** Your task **
Line by line, transcribe the records exactly.
──────── Data records ────────
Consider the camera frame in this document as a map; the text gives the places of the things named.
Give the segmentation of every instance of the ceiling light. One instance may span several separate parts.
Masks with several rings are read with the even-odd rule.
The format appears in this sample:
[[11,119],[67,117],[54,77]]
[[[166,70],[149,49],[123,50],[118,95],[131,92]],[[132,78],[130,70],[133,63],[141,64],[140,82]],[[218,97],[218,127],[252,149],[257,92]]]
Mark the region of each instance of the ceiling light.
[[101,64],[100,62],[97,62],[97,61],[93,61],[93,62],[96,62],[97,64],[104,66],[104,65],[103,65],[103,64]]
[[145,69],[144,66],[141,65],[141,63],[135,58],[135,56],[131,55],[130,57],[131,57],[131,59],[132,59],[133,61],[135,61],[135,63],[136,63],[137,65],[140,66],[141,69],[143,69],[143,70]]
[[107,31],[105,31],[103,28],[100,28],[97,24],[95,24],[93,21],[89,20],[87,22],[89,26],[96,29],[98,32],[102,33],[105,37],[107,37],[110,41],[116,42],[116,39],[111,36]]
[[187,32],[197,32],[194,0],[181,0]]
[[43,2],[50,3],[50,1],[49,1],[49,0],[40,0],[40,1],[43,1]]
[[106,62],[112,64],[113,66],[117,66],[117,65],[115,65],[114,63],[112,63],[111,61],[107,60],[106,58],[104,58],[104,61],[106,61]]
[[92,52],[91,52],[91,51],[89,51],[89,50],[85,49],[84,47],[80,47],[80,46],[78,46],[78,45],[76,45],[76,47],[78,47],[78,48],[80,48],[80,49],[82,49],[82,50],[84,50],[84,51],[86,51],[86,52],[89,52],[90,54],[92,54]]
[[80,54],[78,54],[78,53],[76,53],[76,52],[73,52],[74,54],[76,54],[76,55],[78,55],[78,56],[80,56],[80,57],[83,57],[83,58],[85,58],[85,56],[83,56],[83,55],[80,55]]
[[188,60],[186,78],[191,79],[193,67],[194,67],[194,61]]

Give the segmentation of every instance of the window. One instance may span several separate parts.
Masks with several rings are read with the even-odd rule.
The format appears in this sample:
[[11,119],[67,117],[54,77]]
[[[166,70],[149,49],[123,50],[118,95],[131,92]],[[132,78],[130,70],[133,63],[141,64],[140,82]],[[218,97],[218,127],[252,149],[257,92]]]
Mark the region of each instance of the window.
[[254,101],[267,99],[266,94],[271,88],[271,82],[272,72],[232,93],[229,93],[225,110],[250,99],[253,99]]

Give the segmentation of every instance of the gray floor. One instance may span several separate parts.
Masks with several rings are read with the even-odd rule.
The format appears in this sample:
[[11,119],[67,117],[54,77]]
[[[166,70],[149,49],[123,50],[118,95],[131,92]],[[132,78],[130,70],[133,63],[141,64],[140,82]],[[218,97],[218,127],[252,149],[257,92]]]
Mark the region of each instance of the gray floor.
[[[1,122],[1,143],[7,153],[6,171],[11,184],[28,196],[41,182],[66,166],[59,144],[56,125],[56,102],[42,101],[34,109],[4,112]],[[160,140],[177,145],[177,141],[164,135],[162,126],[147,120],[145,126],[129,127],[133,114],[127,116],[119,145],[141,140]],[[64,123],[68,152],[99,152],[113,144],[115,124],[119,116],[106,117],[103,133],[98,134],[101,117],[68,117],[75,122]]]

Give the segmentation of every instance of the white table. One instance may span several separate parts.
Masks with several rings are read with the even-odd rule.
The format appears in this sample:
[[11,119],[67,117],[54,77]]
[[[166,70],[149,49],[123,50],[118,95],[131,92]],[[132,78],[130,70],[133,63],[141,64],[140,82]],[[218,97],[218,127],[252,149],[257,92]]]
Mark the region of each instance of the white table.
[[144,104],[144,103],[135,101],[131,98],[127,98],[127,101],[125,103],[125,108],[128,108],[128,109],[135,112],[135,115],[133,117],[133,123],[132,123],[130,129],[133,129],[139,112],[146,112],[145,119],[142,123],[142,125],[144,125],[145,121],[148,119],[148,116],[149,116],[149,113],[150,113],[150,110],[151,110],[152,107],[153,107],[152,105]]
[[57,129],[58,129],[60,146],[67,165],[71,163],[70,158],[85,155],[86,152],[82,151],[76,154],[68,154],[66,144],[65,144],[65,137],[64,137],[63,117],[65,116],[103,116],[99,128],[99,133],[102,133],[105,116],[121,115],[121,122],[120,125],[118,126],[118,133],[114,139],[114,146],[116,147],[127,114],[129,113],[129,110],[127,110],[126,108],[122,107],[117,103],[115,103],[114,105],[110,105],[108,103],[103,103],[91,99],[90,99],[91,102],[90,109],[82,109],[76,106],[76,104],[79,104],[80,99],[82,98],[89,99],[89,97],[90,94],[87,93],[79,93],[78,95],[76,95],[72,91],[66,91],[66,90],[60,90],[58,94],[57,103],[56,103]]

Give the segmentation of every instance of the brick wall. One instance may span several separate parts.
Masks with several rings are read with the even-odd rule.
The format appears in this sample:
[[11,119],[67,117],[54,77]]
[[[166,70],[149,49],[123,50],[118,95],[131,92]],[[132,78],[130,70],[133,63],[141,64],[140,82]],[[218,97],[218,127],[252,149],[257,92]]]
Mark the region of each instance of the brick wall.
────────
** Exercise output **
Consider the camera frame in this document as a map; the text gives the places of the things named.
Give the segmentation of every instance of the ceiling light. One instance may span several separate parts.
Masks with several rings are read with the even-odd rule.
The format appears in this sample:
[[11,119],[67,117],[54,77]]
[[[166,70],[149,49],[123,50],[118,95],[131,92]],[[132,78],[130,70],[133,63],[141,64],[140,82]],[[218,97],[218,127],[252,149],[257,92]]]
Mark the region of each instance of the ceiling light.
[[101,64],[100,62],[97,62],[97,61],[93,61],[93,62],[96,62],[97,64],[104,66],[104,65],[103,65],[103,64]]
[[145,69],[144,66],[141,65],[141,63],[135,58],[135,56],[131,55],[130,57],[131,57],[131,59],[132,59],[133,61],[135,61],[135,63],[136,63],[137,65],[140,66],[141,69],[143,69],[143,70]]
[[107,31],[105,31],[103,28],[100,28],[97,24],[95,24],[93,21],[89,20],[87,22],[89,26],[96,29],[98,32],[102,33],[105,37],[107,37],[110,41],[116,42],[116,39],[111,36]]
[[187,32],[197,32],[194,0],[181,0]]
[[43,2],[50,3],[50,1],[49,1],[49,0],[40,0],[40,1],[43,1]]
[[106,62],[112,64],[113,66],[117,66],[117,65],[115,65],[114,63],[112,63],[111,61],[107,60],[106,58],[104,58],[104,61],[106,61]]
[[92,52],[91,52],[91,51],[89,51],[89,50],[85,49],[84,47],[80,47],[80,46],[78,46],[78,45],[76,45],[76,47],[78,47],[78,48],[80,48],[80,49],[82,49],[82,50],[84,50],[84,51],[86,51],[86,52],[89,52],[90,54],[92,54]]
[[80,54],[78,54],[78,53],[76,53],[76,52],[73,52],[74,54],[76,54],[76,55],[78,55],[78,56],[80,56],[80,57],[83,57],[83,58],[85,58],[85,56],[83,56],[83,55],[80,55]]
[[188,60],[186,78],[191,79],[193,67],[194,67],[194,61]]

Give the segmentation of every instance of the window. One instance may span several separate parts.
Masks with several rings are read with the even-odd rule.
The format appears in this sample:
[[11,119],[67,117],[54,77]]
[[[166,70],[149,49],[123,50],[118,95],[131,92]],[[132,78],[130,70],[133,63],[141,64],[140,82]],[[218,97],[218,127],[252,149],[257,92]]]
Mark the region of each instance of the window.
[[254,101],[267,99],[266,94],[271,88],[271,82],[272,72],[232,93],[229,93],[225,110],[250,99],[253,99]]

Give the segmentation of every instance of the gray floor. One instance may span several separate parts.
Masks with several rings are read with the even-odd rule.
The format appears in this sample:
[[11,119],[67,117],[54,77]]
[[[166,70],[149,49],[123,50],[118,95],[131,92]],[[132,78],[130,70],[133,63],[141,64],[140,82]],[[218,97],[218,127],[252,149],[257,92]]]
Mark the region of each instance of the gray floor.
[[[1,122],[1,143],[7,153],[6,171],[11,184],[28,196],[41,182],[66,166],[59,144],[56,125],[56,102],[42,101],[34,109],[4,112]],[[160,140],[177,145],[177,141],[164,135],[162,126],[147,120],[145,126],[129,127],[133,114],[127,116],[119,145],[141,140]],[[64,123],[68,152],[99,152],[113,144],[115,124],[119,116],[106,117],[103,133],[98,134],[101,117],[68,117],[75,122]]]

Give the segmentation of every instance of the white table. One instance may span several separate parts.
Masks with several rings are read with the even-odd rule.
The format appears in this sample:
[[11,119],[67,117],[54,77]]
[[[166,70],[149,49],[123,50],[118,95],[131,92]],[[132,78],[130,70],[133,63],[141,64],[140,82]],[[218,97],[218,127],[252,149],[257,92]]]
Mark the region of each instance of the white table.
[[144,104],[144,103],[135,101],[131,98],[127,98],[127,101],[125,103],[125,108],[128,108],[128,109],[135,112],[135,115],[133,117],[133,123],[132,123],[130,129],[133,129],[139,112],[146,112],[145,119],[142,123],[142,125],[144,125],[145,121],[148,119],[148,116],[149,116],[149,113],[150,113],[150,110],[151,110],[152,107],[153,107],[152,105]]
[[57,129],[58,129],[60,146],[67,165],[71,163],[70,158],[85,155],[86,152],[82,151],[76,154],[68,154],[66,144],[65,144],[65,137],[64,137],[63,117],[65,116],[103,116],[99,128],[99,133],[102,133],[105,116],[121,115],[121,122],[120,125],[118,126],[118,133],[114,139],[114,146],[116,147],[127,114],[129,113],[129,110],[127,110],[126,108],[122,107],[117,103],[115,103],[114,105],[110,105],[108,103],[103,103],[91,99],[90,99],[91,102],[90,109],[82,109],[76,106],[76,104],[79,104],[80,99],[82,98],[89,99],[89,97],[90,94],[87,93],[79,93],[78,95],[76,95],[72,91],[66,91],[66,90],[60,90],[58,94],[57,103],[56,103]]

Give the segmentation of every instance of the brick wall. One instance may span several separate parts.
Masks with several rings are read with the even-odd rule.
The format appears in this sample:
[[11,119],[67,117],[54,77]]
[[[166,70],[149,49],[123,50],[118,95],[131,92]],[[132,78],[130,70],[133,63],[141,64],[140,82]],[[218,97],[218,127],[252,149],[257,92]]]
Mark the region of each instance of the brick wall.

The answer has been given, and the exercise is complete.